What is Real?

I find it telling that when Trump announced he has COVID-19, many people assumed he was lying. I realize that’s because he’s a compulsive liar, but I think it also speaks to the larger milieu we find ourselves in – we don’t know what’s true anymore. And what’s so chilling is the inability to distinguish truth from untruth is by design as I learned recently from watching the documentary/drama The Social Dilemma. I’m going to quote from the film so if you’d rather be surprised, stop reading here.

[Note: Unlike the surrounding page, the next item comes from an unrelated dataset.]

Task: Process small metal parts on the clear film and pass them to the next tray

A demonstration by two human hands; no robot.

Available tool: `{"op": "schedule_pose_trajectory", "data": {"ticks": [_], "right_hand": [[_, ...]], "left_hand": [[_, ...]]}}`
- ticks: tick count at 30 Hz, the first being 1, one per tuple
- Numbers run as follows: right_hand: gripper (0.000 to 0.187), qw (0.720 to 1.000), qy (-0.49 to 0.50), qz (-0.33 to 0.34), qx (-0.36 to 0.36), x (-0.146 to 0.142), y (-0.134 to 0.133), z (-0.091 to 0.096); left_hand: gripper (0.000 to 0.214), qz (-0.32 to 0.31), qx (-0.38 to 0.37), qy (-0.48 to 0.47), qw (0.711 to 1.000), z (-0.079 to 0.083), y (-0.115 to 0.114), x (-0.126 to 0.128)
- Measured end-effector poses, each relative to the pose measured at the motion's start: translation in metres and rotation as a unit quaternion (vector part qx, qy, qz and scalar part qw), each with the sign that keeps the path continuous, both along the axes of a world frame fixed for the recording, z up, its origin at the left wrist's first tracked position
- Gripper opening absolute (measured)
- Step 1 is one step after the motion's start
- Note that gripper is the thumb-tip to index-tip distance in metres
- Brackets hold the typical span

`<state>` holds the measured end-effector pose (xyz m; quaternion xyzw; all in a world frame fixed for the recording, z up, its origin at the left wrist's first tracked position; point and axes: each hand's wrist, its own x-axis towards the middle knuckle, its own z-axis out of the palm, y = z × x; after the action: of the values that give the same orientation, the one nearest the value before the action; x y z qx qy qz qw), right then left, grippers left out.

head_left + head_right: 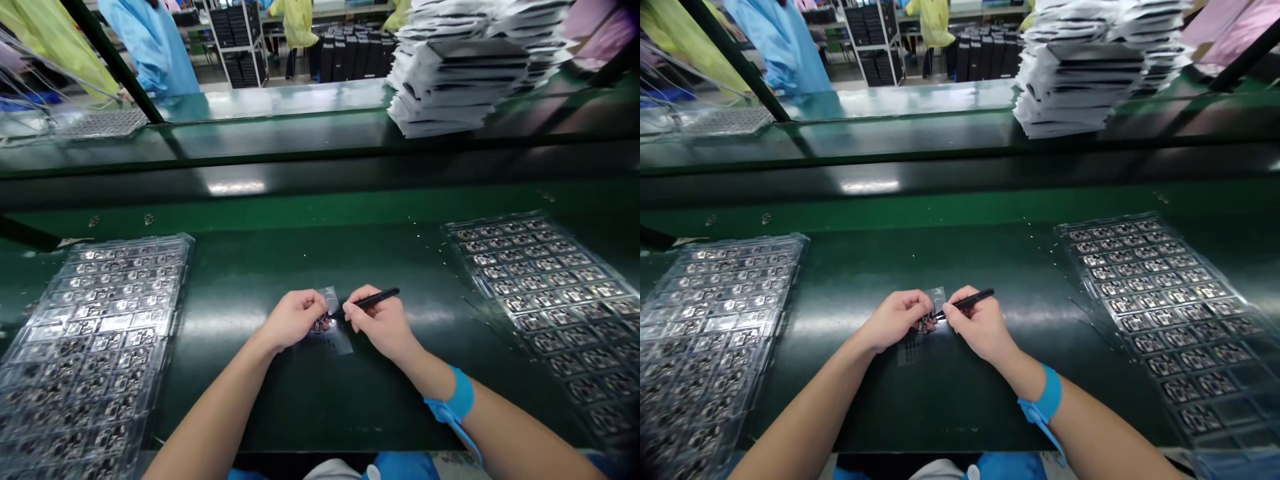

An idea I hadn’t considered before watching The Social Dilemma is people are making money off of disinformation not only on Facebook, Twitter, Instagram, and YouTube, but also the supposed repository of truth, Google. If you google “climate change,” you’ll get different answers depending on where you live and what you searched for previously. That’s scary. It means we don’t have shared reality with one another anymore, as we’ve seen, and that creates division. There are “sheeple” and “idiots” and “people who haven’t done their own research.” There are people who’ve been “red pilled” and are “still living in the matrix.” How did we get here?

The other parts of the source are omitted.